Como cada tarde se sentó en el sillón a esperar a su marido, sabía que tardaría en volver, pero le agradaba sentarse frente a la ventana y contemplar la vida del barrio mientras la brisa de la tarde acariciaba su cara. Era curioso cómo había cambiado el barrio en estos años. Cuando su marido y ella se mudaron era un barrio tranquilo, donde todos se conocían por el nombre. Ahora, sin embargo, le costaba reconocer las caras que veía por la ventana.
Como cada tarde se preparó un té con galletas, era el único vicio que le quedaba, las galletas con pepitas de chocolate. Antes, podía comerse una caja entera; ahora, por desgracia, el medico se las había prohibido. Le había dicho que las cambiara por unas sin azúcar, pero eso más que una galleta era un trozo de cartón.

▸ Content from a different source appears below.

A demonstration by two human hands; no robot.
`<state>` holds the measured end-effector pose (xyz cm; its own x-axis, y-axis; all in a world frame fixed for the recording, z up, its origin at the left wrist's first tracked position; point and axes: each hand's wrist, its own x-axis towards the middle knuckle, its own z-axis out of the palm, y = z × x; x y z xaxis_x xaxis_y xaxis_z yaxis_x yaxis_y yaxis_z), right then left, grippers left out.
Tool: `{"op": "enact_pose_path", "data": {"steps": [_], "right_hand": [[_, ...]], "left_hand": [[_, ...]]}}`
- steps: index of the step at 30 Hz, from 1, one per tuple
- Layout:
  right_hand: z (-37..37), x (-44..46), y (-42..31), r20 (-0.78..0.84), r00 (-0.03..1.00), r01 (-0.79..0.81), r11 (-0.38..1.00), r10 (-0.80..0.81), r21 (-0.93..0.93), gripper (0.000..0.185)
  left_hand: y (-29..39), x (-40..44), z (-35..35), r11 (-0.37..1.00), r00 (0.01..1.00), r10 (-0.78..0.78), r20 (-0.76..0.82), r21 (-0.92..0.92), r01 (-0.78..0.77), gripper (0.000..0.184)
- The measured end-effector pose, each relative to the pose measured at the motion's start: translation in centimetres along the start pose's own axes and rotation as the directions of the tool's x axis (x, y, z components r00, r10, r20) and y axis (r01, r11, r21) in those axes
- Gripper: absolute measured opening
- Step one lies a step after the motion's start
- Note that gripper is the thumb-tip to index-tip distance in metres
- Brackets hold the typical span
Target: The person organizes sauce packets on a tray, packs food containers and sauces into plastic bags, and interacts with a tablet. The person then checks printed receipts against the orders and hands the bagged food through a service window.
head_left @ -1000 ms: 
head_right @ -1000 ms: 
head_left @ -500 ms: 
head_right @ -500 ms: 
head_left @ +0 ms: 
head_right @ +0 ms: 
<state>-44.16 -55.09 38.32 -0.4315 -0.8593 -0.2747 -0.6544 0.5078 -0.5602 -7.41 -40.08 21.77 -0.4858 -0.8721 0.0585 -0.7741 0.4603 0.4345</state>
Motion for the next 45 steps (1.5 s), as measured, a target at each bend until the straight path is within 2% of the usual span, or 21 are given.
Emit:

Como cada tarde se quedó dormida con la llegada del atardecer. La ciudad parecía arrullarla con su murmullo, era como si saber que la vida seguía su curso la meciera y tranquilizara. Como cada tarde su hija la despertó para que se uniera a la cena y, como cada tarde, ella le dijo que deberían esperar a su padre. Como cada tarde desde que su madre sucumbió a la enfermedad, se vio incapaz de decirle que papa no vendría. Se vio incapaz de decirle que, aunque no lo recordara, el barco de papa se hundió hace veinte años y nunca más la despertaría con un beso.